Work to be completed: Return all lines in the material below that contain "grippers".

--- Provided records Enclosed Below ---

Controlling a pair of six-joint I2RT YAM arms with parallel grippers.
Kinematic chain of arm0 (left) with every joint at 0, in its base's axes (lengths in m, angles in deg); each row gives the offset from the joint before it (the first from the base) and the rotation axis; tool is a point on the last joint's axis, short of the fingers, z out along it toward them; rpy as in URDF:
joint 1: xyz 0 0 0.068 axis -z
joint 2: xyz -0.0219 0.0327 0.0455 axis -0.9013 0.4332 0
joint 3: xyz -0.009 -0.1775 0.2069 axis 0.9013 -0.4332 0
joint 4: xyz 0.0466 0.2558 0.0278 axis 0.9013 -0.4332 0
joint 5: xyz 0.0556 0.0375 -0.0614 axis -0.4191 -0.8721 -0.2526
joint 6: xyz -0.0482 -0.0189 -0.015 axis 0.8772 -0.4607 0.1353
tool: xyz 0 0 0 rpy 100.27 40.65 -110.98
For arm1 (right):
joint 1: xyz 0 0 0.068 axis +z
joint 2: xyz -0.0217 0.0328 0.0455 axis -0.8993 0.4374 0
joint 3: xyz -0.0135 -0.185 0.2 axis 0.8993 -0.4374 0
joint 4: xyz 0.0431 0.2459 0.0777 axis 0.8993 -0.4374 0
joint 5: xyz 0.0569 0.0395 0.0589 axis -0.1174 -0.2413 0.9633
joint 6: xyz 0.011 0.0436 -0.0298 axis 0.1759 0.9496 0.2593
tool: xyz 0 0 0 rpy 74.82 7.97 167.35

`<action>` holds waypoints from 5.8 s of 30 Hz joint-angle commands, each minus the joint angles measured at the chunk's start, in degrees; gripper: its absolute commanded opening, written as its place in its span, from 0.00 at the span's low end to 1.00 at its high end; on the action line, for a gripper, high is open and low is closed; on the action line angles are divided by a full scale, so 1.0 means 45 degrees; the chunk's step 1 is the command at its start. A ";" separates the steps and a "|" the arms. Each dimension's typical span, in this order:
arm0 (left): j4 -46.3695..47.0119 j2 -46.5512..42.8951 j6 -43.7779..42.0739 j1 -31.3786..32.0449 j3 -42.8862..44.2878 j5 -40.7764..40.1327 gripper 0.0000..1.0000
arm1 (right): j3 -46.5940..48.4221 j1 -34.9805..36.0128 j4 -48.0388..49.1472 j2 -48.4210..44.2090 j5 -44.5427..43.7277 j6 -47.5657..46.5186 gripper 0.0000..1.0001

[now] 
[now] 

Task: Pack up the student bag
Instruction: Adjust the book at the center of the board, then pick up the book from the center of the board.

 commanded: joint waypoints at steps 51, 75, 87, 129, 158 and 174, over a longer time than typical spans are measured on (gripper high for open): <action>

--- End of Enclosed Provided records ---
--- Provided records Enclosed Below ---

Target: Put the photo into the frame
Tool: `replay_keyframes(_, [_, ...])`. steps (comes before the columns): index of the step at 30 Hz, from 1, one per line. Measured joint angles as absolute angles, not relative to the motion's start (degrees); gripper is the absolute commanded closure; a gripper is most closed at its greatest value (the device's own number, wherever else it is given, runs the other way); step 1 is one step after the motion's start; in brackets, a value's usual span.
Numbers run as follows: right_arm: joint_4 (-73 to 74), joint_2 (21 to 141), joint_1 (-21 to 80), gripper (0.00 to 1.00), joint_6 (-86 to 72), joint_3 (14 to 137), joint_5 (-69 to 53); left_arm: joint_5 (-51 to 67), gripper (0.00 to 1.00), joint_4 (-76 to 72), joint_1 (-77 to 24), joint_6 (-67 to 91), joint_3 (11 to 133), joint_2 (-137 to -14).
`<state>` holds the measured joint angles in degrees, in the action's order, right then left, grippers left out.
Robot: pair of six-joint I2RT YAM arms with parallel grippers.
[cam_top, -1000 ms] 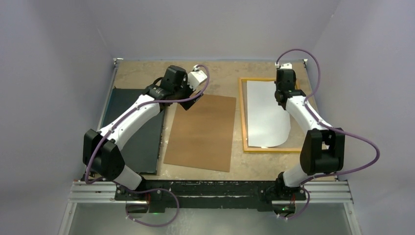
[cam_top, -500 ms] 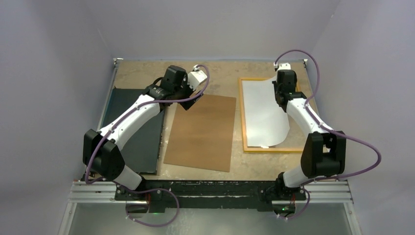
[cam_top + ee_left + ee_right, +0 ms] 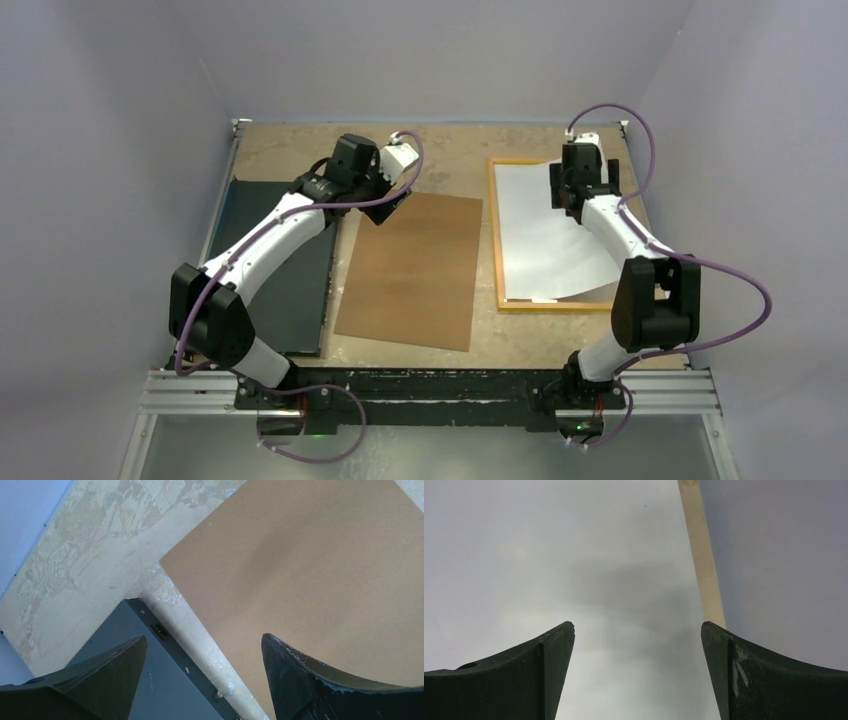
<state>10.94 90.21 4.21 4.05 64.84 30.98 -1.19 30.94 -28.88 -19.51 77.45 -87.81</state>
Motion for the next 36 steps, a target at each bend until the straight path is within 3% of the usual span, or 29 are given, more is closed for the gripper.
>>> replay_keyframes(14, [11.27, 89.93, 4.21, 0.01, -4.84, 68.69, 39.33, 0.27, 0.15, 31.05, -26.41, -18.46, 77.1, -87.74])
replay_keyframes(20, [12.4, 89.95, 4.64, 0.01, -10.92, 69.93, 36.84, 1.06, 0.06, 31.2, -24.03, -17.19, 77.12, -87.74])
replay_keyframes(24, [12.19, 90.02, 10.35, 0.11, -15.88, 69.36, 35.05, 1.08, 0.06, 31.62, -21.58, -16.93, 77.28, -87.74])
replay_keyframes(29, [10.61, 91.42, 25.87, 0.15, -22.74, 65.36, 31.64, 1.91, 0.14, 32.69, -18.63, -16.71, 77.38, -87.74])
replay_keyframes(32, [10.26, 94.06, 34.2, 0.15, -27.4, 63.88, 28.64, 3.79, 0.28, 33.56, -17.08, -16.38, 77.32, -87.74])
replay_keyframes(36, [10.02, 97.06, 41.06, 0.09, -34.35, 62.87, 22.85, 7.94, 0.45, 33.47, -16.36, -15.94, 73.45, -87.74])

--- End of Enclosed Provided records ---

Finished exercise:
Controlling a pair of six-joint I2RT YAM arms with parallel grippers.
`<state>` holds the measured joint angles in degrees, in the action's order, right then left, grippers left out.
Robot: pair of six-joint I2RT YAM arms with parallel grippers.

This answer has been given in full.